▶ About this exercise: Whenever the word "frame" turns up in a line below, that line should be copied.

***** Data to examine *****

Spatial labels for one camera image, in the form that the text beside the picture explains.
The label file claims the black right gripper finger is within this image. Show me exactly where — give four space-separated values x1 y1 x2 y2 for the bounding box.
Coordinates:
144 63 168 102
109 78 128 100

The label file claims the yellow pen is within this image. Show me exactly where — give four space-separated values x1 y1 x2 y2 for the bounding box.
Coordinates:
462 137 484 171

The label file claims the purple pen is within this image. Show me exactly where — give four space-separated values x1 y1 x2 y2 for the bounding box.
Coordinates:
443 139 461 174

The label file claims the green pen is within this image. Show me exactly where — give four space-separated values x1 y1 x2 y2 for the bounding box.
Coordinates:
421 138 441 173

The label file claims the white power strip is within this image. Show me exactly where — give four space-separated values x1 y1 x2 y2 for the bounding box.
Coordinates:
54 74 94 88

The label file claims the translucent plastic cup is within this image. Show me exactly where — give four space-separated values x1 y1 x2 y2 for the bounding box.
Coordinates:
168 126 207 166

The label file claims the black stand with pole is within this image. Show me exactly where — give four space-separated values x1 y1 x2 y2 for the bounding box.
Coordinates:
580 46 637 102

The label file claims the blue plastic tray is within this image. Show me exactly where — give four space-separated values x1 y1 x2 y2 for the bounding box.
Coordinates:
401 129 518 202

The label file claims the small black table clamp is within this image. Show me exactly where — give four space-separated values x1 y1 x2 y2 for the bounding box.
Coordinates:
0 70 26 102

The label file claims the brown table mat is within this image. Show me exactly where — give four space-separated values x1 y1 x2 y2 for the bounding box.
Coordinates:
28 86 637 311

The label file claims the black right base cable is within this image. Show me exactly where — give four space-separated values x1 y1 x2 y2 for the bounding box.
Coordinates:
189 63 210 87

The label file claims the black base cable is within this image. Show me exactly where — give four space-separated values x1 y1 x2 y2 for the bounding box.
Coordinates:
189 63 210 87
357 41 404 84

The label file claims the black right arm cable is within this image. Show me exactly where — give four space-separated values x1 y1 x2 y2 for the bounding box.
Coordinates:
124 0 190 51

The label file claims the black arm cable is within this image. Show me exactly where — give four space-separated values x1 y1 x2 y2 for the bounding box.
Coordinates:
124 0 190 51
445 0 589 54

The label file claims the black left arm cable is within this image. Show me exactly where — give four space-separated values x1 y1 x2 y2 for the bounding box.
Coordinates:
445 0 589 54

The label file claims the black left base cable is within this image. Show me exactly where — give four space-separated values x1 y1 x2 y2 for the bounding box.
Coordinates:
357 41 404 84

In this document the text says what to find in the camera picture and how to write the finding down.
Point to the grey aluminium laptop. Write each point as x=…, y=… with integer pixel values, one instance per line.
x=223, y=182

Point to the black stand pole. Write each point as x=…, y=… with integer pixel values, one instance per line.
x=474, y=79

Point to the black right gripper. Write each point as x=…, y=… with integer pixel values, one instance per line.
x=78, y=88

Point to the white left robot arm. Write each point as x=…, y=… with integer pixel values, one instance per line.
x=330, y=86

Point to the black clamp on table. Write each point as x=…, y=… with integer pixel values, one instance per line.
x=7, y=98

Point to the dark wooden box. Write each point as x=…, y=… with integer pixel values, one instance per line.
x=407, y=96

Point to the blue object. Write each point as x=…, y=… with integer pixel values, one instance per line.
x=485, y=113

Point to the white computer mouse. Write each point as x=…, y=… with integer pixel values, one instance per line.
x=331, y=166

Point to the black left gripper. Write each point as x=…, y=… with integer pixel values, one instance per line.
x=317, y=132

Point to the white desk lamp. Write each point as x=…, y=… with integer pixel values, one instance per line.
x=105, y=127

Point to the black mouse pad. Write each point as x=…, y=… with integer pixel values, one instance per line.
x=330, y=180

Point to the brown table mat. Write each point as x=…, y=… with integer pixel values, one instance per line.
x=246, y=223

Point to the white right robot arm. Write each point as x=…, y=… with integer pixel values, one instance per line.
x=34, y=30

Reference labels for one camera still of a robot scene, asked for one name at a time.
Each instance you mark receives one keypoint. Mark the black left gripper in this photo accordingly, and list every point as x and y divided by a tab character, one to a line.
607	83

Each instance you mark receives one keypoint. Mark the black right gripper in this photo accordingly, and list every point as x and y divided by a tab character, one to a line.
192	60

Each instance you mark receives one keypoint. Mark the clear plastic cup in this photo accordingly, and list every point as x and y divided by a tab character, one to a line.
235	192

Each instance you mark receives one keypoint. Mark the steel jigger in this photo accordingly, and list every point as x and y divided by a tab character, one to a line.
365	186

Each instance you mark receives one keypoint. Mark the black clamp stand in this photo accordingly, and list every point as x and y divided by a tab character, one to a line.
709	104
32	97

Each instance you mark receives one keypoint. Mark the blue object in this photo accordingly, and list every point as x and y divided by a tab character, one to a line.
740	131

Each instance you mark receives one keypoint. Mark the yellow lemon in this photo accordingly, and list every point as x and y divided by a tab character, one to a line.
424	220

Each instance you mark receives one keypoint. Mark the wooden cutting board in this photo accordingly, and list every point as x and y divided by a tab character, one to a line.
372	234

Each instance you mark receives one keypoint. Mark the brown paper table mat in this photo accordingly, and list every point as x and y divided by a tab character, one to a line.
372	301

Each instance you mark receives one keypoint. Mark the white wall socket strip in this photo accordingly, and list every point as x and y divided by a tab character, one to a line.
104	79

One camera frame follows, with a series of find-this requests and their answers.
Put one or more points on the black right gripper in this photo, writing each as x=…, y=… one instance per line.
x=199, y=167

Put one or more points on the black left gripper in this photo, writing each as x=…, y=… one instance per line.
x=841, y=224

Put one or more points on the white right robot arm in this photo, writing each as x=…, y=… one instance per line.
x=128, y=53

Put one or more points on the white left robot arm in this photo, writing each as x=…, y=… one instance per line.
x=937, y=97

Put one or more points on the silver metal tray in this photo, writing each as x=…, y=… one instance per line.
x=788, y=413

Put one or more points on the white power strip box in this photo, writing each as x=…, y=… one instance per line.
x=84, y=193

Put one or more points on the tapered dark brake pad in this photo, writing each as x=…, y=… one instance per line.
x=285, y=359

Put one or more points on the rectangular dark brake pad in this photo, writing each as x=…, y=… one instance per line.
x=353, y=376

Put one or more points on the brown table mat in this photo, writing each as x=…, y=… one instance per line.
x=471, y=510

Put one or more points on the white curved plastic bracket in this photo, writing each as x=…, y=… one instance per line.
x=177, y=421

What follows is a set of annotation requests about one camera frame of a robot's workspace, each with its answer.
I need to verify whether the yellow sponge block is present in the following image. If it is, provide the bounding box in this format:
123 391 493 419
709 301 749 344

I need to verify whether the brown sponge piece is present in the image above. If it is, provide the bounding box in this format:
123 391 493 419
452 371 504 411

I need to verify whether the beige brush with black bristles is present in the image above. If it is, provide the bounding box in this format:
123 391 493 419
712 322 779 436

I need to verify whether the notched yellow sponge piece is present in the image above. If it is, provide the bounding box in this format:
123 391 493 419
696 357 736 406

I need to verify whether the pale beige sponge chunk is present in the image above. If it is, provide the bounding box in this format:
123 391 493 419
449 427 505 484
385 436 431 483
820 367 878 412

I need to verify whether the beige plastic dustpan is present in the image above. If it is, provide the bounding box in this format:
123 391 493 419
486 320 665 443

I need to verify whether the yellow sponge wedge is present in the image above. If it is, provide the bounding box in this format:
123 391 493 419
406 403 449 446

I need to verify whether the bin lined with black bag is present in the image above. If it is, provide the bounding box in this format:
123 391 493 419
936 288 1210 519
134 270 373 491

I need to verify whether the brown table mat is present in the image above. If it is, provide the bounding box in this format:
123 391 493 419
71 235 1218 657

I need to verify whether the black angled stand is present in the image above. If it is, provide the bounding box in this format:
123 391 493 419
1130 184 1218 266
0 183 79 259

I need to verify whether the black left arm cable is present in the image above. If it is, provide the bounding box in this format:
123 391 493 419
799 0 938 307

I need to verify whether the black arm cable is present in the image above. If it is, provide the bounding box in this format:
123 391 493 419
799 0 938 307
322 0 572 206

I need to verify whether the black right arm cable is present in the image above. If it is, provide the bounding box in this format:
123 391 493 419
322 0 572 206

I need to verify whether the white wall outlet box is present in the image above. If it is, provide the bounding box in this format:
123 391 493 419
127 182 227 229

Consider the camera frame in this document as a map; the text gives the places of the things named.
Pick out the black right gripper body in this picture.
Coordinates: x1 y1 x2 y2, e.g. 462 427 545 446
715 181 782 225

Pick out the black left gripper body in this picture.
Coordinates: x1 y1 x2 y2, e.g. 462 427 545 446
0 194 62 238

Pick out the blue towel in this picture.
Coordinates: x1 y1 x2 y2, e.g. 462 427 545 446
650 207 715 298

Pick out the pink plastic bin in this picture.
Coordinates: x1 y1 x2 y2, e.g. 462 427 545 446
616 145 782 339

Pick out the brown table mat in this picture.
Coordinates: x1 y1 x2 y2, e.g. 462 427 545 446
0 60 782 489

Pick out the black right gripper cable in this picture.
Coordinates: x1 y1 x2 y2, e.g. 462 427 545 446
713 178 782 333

*****

▶ Exercise output:
One camera frame follows, with a series of find-this requests and their answers.
What follows is a set of annotation requests about one camera frame of a robot's workspace, each with its answer.
Consider the camera frame in this document as a map; the text gives the places of the things named.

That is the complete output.